[Data items]
****************

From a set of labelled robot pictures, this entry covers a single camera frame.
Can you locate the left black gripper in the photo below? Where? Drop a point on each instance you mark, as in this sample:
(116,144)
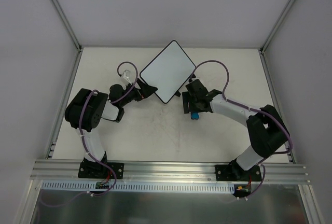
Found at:
(140,90)

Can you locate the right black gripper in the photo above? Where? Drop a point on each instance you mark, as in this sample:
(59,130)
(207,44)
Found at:
(187,102)

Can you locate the blue bone-shaped eraser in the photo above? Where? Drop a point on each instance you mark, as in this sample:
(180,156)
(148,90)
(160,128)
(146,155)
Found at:
(194,116)

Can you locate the small black-framed whiteboard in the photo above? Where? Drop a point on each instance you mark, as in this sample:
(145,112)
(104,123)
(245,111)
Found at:
(168,71)

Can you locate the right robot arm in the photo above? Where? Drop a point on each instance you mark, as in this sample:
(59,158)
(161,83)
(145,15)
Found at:
(265,127)

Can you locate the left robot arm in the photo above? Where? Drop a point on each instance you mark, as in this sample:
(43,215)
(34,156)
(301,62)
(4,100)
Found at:
(88,107)

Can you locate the whiteboard wire stand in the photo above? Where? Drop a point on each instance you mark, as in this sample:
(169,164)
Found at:
(178,94)

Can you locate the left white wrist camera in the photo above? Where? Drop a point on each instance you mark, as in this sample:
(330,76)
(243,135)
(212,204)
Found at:
(125,77)

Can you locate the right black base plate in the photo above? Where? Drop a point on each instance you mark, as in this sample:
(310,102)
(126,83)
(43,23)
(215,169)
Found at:
(228,173)

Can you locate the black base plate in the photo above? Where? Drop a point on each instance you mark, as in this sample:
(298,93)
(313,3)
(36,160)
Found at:
(228,173)
(93,170)

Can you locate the left aluminium corner post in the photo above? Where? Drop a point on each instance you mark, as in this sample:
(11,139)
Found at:
(59,10)

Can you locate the aluminium corner post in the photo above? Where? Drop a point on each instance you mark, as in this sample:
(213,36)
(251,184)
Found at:
(281,18)
(59,10)

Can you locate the right side aluminium rail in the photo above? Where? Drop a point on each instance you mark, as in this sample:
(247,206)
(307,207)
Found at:
(271,86)

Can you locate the aluminium rail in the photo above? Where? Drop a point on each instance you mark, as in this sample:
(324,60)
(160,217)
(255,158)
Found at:
(271,86)
(171,172)
(63,103)

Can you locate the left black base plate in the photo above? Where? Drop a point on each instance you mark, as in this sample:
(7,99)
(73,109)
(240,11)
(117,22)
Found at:
(93,170)

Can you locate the aluminium front rail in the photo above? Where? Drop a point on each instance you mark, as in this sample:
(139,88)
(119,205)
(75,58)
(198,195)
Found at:
(171,172)

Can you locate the left side aluminium rail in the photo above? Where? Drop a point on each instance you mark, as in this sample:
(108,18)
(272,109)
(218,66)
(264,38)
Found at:
(63,103)

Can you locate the white slotted cable duct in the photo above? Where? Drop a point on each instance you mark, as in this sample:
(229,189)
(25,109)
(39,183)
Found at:
(122,186)

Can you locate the right aluminium corner post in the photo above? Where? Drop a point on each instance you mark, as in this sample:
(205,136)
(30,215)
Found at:
(281,18)

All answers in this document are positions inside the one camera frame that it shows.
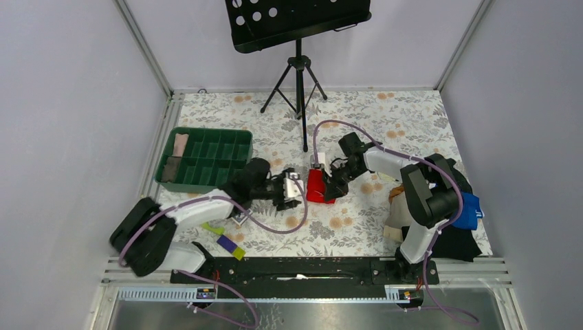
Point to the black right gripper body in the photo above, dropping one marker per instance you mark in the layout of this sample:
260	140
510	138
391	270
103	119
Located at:
339	178

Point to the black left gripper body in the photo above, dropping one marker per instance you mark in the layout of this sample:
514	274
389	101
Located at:
271	189

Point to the red underwear white trim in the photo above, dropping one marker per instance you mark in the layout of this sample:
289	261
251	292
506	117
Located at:
315	190

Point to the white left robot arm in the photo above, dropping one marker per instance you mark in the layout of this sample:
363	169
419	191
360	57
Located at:
144	239

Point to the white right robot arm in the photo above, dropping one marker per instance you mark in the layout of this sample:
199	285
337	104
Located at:
431	190

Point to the floral patterned table mat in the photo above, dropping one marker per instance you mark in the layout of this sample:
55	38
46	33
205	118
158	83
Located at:
412	122

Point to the blue playing card box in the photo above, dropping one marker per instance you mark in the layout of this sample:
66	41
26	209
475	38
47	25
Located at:
240	219

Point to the pale yellow-green garment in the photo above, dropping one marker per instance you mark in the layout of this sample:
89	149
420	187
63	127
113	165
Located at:
387	178

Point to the lime green plastic piece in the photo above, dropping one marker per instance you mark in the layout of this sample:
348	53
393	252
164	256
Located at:
215	230

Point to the brown garment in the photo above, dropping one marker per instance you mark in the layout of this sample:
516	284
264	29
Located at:
394	192

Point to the green plastic divided tray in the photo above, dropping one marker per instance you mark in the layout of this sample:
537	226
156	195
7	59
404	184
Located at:
211	157

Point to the beige grey garment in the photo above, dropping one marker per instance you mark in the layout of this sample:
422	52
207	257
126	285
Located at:
399	216

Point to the purple and green block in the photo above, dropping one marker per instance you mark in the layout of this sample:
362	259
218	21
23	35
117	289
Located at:
230	246

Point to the pink rolled cloth in tray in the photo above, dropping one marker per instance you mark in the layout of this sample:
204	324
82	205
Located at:
180	142

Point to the grey rolled cloth in tray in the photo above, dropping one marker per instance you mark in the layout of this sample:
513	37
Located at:
170	169

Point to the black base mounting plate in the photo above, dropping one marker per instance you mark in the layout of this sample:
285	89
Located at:
311	278

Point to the black mesh garment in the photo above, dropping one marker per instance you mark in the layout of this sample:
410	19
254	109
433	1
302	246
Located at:
460	179

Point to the black music stand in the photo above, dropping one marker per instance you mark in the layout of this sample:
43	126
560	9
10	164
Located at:
258	25

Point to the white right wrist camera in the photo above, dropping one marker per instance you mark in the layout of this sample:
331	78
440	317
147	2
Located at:
319	162

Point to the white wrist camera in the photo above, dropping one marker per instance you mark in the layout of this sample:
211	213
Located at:
290	186
319	162

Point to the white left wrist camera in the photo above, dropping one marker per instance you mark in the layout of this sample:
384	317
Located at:
290	186

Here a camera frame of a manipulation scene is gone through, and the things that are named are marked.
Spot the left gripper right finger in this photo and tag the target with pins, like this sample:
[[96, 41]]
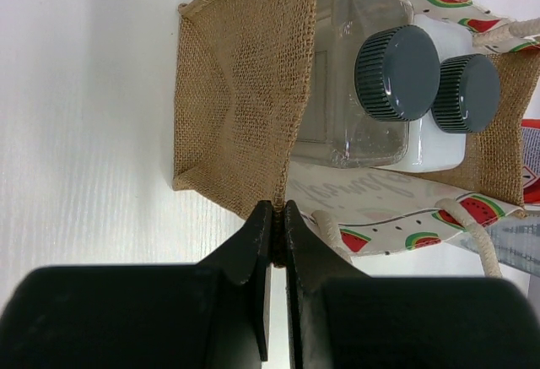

****************

Retype every entry above exactly and, please, skip the pictures.

# RESULT OF THIS TASK
From a set of labelled robot pictures, this entry covers a single camera frame.
Can you locate the left black gripper in the photo below? Where? Drop a point on each instance you mark, as in this sample:
(116,144)
Found at:
(140,90)

Can you locate the right black gripper in the photo above? Where? Drop a point on each instance you mark, as in this sample:
(59,130)
(207,44)
Found at:
(187,102)

Can you locate the blue bone-shaped eraser in the photo above? Where? Drop a point on each instance you mark, as in this sample:
(180,156)
(148,90)
(160,128)
(146,155)
Found at:
(194,116)

Can you locate the small black-framed whiteboard in the photo above? Where? Drop a point on each instance you mark, as in this sample:
(145,112)
(104,123)
(245,111)
Found at:
(168,71)

Can you locate the right robot arm in the photo above? Where? Drop a point on each instance you mark, as in this sample:
(59,158)
(161,83)
(145,15)
Found at:
(265,127)

Can you locate the left robot arm in the photo above? Where? Drop a point on each instance you mark, as in this sample:
(43,215)
(34,156)
(301,62)
(4,100)
Found at:
(88,107)

Can you locate the whiteboard wire stand in the photo above? Where? Drop a point on each instance you mark, as in this sample:
(169,164)
Found at:
(178,94)

Can you locate the left white wrist camera in the photo above? Where? Drop a point on each instance you mark, as in this sample:
(330,76)
(243,135)
(212,204)
Found at:
(125,77)

Can you locate the right black base plate in the photo above? Where? Drop a point on each instance you mark, as in this sample:
(310,102)
(126,83)
(43,23)
(215,169)
Found at:
(228,173)

Can you locate the black base plate in the photo above? Where? Drop a point on each instance you mark, as in this sample:
(298,93)
(313,3)
(36,160)
Found at:
(228,173)
(93,170)

Can you locate the left aluminium corner post in the photo above? Where? Drop a point on each instance you mark, as in this sample:
(11,139)
Found at:
(59,10)

Can you locate the aluminium corner post in the photo above? Where? Drop a point on each instance you mark, as in this sample:
(213,36)
(251,184)
Found at:
(281,18)
(59,10)

Can you locate the right side aluminium rail in the photo above? Where? Drop a point on each instance you mark, as in this sample:
(247,206)
(307,207)
Found at:
(271,86)

Can you locate the aluminium rail in the photo above? Where? Drop a point on each instance you mark, as in this sample:
(324,60)
(160,217)
(255,158)
Found at:
(271,86)
(171,172)
(63,103)

Can you locate the left black base plate in the photo above? Where? Drop a point on each instance you mark, as in this sample:
(7,99)
(73,109)
(240,11)
(117,22)
Found at:
(93,170)

Can you locate the aluminium front rail in the photo above? Where? Drop a point on each instance you mark, as in this sample:
(139,88)
(119,205)
(75,58)
(198,195)
Found at:
(171,172)

Can you locate the left side aluminium rail in the photo above? Where? Drop a point on each instance you mark, as in this sample:
(108,18)
(272,109)
(218,66)
(264,38)
Found at:
(63,103)

Can you locate the white slotted cable duct in the photo above? Where? Drop a point on each instance you mark, as in this sample:
(229,189)
(25,109)
(39,183)
Found at:
(122,186)

Can you locate the right aluminium corner post in the photo above? Where? Drop a point on each instance you mark, as in this sample:
(205,136)
(30,215)
Found at:
(281,18)

All answers in this document are positions inside the one camera frame that it shows.
Point to the black right gripper body in the photo above, dropping one marker per instance you mark in the layout of this sample:
260	140
510	138
391	270
103	119
Located at:
339	178

Point to the black left gripper body in the photo above, dropping one marker per instance you mark in the layout of this sample:
514	274
389	101
Located at:
271	189

Point to the red underwear white trim in the photo above, dropping one marker per instance you mark in the layout of this sample:
289	261
251	292
506	117
Located at:
315	190

Point to the white left robot arm in the photo above, dropping one marker per instance you mark in the layout of this sample:
363	169
419	191
360	57
Located at:
144	239

Point to the white right robot arm in the photo above, dropping one marker per instance you mark in the layout of this sample:
199	285
337	104
Located at:
431	190

Point to the floral patterned table mat in the photo above, dropping one marker per instance you mark in the layout of this sample:
55	38
46	33
205	118
158	83
Located at:
412	122

Point to the blue playing card box in the photo above, dropping one marker per instance you mark in the layout of this sample:
66	41
26	209
475	38
47	25
Located at:
240	219

Point to the pale yellow-green garment in the photo above, dropping one marker per instance you mark in the layout of this sample:
89	149
420	187
63	127
113	165
Located at:
387	178

Point to the lime green plastic piece in the photo above, dropping one marker per instance you mark in the layout of this sample:
348	53
393	252
164	256
Located at:
215	230

Point to the brown garment in the photo above, dropping one marker per instance you mark in the layout of this sample:
516	284
264	29
Located at:
394	192

Point to the green plastic divided tray in the photo above, dropping one marker per instance you mark in the layout of this sample:
537	226
156	195
7	59
404	184
Located at:
211	157

Point to the beige grey garment in the photo above, dropping one marker per instance you mark in the layout of this sample:
422	52
207	257
126	285
Located at:
399	216

Point to the purple and green block in the photo above, dropping one marker per instance you mark in the layout of this sample:
362	259
218	21
23	35
117	289
Located at:
230	246

Point to the pink rolled cloth in tray in the photo above, dropping one marker per instance you mark in the layout of this sample:
204	324
82	205
Located at:
180	142

Point to the grey rolled cloth in tray in the photo above, dropping one marker per instance you mark in the layout of this sample:
513	37
Located at:
170	169

Point to the black base mounting plate in the photo above, dropping one marker per instance you mark in the layout of this sample:
285	89
Located at:
311	278

Point to the black mesh garment in the photo above, dropping one marker per instance you mark in the layout of this sample:
410	19
254	109
433	1
302	246
Located at:
460	179

Point to the black music stand in the photo above, dropping one marker per instance you mark in the layout of this sample:
43	126
560	9
10	164
Located at:
258	25

Point to the white right wrist camera in the photo above, dropping one marker per instance you mark in the layout of this sample:
331	78
440	317
147	2
Located at:
319	162

Point to the white wrist camera in the photo above, dropping one marker per instance you mark in the layout of this sample:
211	213
Located at:
290	186
319	162

Point to the white left wrist camera in the photo above, dropping one marker per instance you mark in the layout of this sample:
384	317
Located at:
290	186

Here a camera frame of a manipulation scene is gone through, and the things that are named are marked.
Spot the left gripper right finger in this photo and tag the target with pins, like this sample:
[[96, 41]]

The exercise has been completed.